Resolving contradictory findings in phosphorylated ATF4 (Ser219) degradation research requires systematic troubleshooting and careful experimental design. Several approaches can help address discrepancies:

Methodological Standardization:

• Standardize experimental conditions across laboratories, including:

  • Tissue preparation protocols (fixation time, buffer composition)

  • Antibody sources, clones, and working dilutions

  • Quantification methods and threshold settings

Comprehensive Mechanistic Analysis:

• Employ multiple, complementary techniques to assess the same parameter:

  • Combine immunohistochemistry, Western blotting, and ELISA measurements

  • Use both pharmacological inhibitors and genetic approaches (siRNA, CRISPR)

  • Validate findings with in vivo and in vitro models

Timeline Resolution:

• Implement high-resolution temporal sampling (e.g., 5-minute intervals as in )

• Use pulse-chase experiments to track specific protein populations

• Employ live imaging with phospho-sensitive fluorescent reporters when possible

Contradiction-Specific Experiments:

• For conflicting findings on the role of specific kinases:

  • Test multiple inhibitors with different mechanisms of action

  • Combine kinase inhibition with phosphomimetic ATF4 mutants

  • Perform in vitro kinase assays using purified components

• For discrepancies in degradation mechanisms:

  • Combine proteasome inhibitors (β-lactone) with neddylation inhibitors (MLN4924)

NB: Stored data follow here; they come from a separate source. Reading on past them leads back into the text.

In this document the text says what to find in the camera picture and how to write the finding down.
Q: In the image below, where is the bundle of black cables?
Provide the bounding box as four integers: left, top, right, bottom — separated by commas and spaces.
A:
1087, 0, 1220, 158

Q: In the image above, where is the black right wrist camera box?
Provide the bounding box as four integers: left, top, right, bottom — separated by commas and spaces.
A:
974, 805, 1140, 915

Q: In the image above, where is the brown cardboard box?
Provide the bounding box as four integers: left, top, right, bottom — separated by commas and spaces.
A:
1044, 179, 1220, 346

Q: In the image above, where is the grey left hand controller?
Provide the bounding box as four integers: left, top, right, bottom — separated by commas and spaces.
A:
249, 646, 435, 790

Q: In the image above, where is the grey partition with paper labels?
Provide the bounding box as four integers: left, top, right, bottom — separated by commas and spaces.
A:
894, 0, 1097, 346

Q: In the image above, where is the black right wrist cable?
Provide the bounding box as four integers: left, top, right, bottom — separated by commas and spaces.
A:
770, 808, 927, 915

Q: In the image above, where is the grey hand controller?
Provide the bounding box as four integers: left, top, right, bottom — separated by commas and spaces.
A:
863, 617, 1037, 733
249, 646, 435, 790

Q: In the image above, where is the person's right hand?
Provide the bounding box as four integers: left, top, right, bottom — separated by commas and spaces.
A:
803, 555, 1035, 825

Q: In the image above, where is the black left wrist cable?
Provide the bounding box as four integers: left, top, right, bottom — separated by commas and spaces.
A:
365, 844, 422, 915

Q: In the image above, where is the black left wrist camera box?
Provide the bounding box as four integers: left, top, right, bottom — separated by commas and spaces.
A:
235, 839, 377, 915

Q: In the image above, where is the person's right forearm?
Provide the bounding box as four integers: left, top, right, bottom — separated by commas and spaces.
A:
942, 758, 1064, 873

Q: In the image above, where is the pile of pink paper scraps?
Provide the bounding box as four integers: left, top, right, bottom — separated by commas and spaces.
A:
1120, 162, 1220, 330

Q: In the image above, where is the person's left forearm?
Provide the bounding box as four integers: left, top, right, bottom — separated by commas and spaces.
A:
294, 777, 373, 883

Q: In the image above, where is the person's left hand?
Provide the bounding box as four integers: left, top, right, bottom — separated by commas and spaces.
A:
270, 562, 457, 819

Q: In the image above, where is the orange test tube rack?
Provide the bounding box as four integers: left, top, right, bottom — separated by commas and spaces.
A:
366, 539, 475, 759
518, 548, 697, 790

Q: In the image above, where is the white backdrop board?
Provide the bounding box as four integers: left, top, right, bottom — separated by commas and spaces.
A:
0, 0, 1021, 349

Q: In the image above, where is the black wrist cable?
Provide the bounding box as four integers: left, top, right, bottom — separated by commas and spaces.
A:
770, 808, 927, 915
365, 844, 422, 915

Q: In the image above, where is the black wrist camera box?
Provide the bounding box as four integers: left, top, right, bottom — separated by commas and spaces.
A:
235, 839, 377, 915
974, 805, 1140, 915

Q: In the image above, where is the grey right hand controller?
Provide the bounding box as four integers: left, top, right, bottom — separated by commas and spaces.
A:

  • Immunoprecipitate ATF4 and analyze ubiquitination patterns

  • Perform pulse-chase experiments with cycloheximide to track protein half-life

• For contradictions in downstream effects:

  • Analyze multiple CREB-regulated genes beyond BDNF

  • Perform ChIP assays to assess ATF4 binding to specific promoters

  • Use reporter assays to measure transcriptional activity directly

A comprehensive approach combining these strategies has successfully resolved apparent contradictions, such as clarifying that PKA (not PKG or ERK) is the primary kinase responsible for ATF4 Ser219 phosphorylation during cLTP .

How can researchers distinguish between basal and induced phosphorylation of ATF4 at Ser219 in complex neuronal systems?

Distinguishing between basal and induced phosphorylation of ATF4 at Ser219 in complex neuronal systems requires sophisticated experimental approaches that can detect subtle changes in phosphorylation state with high sensitivity and specificity:

Quantitative Techniques:

• Phospho-specific flow cytometry: Allows single-cell resolution analysis of phosphorylation states in heterogeneous neuronal populations

• Phosphoproteomics with targeted mass spectrometry: Enables absolute quantification of phosphorylated and non-phosphorylated ATF4 species

• Super-resolution microscopy: Permits subcellular localization of phosphorylated ATF4 at nanometer resolution

Experimental Design Strategies:

• Temporal profiling: Systematic collection of samples at short intervals (every 5 minutes) reveals the dynamic changes in phosphorylation state

• Pharmacological manipulation: Use of specific activators and inhibitors of the PKA pathway to modulate phosphorylation levels

• Subregion microdissection: Isolation of specific hippocampal subregions (CA1, CA3, DG) for region-specific analysis

Analytical Approaches:

• Ratiometric analysis: Measuring the ratio of phosphorylated to total ATF4 provides a normalized metric independent of total protein levels

• Kinetic modeling: Mathematical modeling of the phosphorylation/dephosphorylation kinetics helps distinguish between different regulatory scenarios

• Single-molecule tracking: Visualizing individual ATF4 molecules and their fate after phosphorylation

Research has shown that basal phosphorylation of ATF4 at Ser219 is maintained at low levels, with significant increases occurring approximately 15 minutes after cLTP induction (173.9% ± 5.9% compared to control: 99.2% ± 7.6%) . This temporal profile, with peak phosphorylation at 20-25 minutes followed by a decrease at 30 minutes, provides a characteristic signature that distinguishes stimulus-induced phosphorylation from basal fluctuations .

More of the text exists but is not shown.